The task:
Your answer should consist of each line below that includes the word "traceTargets".
################
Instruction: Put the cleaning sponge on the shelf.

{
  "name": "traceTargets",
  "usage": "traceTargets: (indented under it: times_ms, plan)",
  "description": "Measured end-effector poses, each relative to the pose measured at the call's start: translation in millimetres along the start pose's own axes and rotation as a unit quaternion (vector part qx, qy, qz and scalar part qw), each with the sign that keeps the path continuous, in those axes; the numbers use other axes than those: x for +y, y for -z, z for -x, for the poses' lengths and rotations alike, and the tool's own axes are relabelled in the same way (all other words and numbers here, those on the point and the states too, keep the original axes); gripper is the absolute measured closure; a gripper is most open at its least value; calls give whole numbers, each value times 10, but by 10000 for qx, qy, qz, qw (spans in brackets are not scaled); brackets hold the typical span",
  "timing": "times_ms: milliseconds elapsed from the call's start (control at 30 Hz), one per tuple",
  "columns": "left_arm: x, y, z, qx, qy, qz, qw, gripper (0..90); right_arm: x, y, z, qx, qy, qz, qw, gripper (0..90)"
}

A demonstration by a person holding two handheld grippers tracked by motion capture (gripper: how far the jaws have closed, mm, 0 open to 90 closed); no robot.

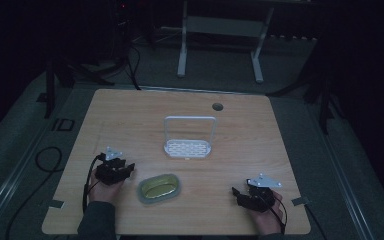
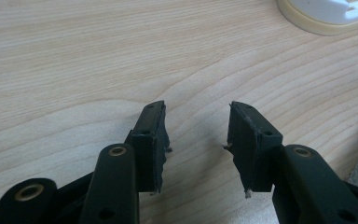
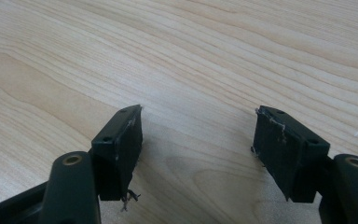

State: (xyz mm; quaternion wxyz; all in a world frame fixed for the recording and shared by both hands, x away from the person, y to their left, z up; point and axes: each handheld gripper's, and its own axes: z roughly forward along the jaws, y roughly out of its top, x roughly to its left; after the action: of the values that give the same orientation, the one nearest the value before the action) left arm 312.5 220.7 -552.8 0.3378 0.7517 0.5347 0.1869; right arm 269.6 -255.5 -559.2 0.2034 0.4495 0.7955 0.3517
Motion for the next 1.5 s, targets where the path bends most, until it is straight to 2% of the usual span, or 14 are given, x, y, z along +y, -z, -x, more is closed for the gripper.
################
Result for this task:
  "name": "traceTargets",
  "usage": "traceTargets: (indented under it: times_ms, plan)",

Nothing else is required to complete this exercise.